This section describes how the scheduler is configured on the Falcon cluster and how to use it.
Scheduler
A scheduler, also known as a task manager or a batch-queuing system, acts as a resource manager to provide users access to the cluster’s resources (such as CPUs, GPUs, and memory) in a fair and efficient manner. There are many different resource managers available, we use SLURM on Falcon.
Jobs
The way a program is run on an HPC cluster differs from how it is run on a typical workstation. We communicate with only the login node(s) when we log into the cluster. However, since the compute nodes are where the cluster’s actual computing power is located, programs need to run on them and not on the login nodes.
Since users cannot login on the compute nodes, you must ask the cluster’s scheduling system to run your program on the compute nodes. To do this, you must submit a unique script with instructions on how to run your program on the compute nodes. This script is then scheduled to be run on the compute nodes by the scheduler as a job.
Partitions
Partitions group nodes into logical sets of resources. They can be considered as queues for jobs, each having a set of resource limits. Users submit their jobs to a specific partition which suits best to their job’s resource requirements.
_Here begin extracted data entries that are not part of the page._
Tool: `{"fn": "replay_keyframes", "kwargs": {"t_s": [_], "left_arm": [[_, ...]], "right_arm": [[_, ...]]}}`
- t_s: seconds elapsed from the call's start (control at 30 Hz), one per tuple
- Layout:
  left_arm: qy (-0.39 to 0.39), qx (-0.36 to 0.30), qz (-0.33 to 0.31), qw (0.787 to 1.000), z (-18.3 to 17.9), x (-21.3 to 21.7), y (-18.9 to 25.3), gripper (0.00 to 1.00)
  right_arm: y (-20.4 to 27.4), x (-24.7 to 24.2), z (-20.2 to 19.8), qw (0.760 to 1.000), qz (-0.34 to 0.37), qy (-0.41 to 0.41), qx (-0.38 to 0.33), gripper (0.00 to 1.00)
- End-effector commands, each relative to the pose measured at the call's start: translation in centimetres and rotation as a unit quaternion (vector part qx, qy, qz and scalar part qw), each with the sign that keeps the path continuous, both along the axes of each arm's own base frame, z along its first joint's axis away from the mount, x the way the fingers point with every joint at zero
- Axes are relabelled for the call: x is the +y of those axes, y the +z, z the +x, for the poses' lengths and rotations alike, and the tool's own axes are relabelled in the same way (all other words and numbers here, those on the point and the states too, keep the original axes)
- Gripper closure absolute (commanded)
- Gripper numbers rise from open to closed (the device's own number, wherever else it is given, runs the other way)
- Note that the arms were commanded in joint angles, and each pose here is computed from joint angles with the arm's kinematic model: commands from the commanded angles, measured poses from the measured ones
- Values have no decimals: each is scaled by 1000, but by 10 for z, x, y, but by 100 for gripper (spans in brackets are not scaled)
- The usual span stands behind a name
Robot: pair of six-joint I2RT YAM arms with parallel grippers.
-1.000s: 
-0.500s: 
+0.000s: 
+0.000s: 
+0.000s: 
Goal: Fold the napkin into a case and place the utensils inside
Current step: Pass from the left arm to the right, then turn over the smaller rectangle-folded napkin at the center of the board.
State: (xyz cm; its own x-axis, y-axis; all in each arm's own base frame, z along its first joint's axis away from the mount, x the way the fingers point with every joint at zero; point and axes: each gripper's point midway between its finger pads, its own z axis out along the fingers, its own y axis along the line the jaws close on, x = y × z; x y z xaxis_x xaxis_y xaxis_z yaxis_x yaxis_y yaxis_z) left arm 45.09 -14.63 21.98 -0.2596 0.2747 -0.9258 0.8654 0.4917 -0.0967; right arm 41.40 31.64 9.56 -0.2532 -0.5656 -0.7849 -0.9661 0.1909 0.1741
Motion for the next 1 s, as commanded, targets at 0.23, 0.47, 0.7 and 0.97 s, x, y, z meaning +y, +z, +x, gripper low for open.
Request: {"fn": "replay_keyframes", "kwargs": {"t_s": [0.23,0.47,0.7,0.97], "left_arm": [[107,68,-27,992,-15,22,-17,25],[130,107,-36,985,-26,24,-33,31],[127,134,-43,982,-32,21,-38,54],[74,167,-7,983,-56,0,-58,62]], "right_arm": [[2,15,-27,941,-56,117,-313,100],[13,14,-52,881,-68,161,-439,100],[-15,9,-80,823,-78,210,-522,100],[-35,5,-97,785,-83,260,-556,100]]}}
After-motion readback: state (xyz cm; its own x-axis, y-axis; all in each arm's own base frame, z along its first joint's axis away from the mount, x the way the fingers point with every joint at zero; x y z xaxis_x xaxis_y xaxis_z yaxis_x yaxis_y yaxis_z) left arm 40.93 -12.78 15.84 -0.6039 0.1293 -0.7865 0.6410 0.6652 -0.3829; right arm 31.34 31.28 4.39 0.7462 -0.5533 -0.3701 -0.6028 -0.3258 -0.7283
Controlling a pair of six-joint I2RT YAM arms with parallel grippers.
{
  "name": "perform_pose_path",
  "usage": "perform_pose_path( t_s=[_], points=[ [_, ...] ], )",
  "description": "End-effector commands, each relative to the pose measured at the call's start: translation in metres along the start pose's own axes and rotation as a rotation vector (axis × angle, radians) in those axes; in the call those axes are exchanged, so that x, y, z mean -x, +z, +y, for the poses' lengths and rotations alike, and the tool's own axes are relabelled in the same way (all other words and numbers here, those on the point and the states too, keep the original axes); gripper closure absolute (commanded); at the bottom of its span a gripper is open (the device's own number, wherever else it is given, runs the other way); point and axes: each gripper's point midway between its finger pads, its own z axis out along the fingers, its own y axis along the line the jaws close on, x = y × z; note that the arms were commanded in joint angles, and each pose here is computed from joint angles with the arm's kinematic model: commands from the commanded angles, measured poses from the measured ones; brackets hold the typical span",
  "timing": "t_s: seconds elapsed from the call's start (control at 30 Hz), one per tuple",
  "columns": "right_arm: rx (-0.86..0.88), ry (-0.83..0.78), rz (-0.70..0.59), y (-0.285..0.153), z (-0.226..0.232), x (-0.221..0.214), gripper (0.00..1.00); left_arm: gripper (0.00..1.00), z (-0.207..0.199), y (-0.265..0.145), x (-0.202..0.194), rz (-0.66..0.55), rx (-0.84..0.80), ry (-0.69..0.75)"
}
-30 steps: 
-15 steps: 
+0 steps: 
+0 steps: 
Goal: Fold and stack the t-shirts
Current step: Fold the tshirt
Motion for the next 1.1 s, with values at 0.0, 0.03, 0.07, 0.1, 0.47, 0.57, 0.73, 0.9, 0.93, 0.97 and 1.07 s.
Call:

Refer to the sub-sections on the left for detailed information on partitions, QoS, submitting jobs, and more.
More on Handling Jobs
- Partitions
- Resource Limits
- Submitting Jobs
- Monitoring Jobs
- Deleting Jobs
- Check-pointing
- Job Priority
Partitions
Falcon cluster provides different CPU and GPU architectures. Also, there are different queues for different job priorities and limitations.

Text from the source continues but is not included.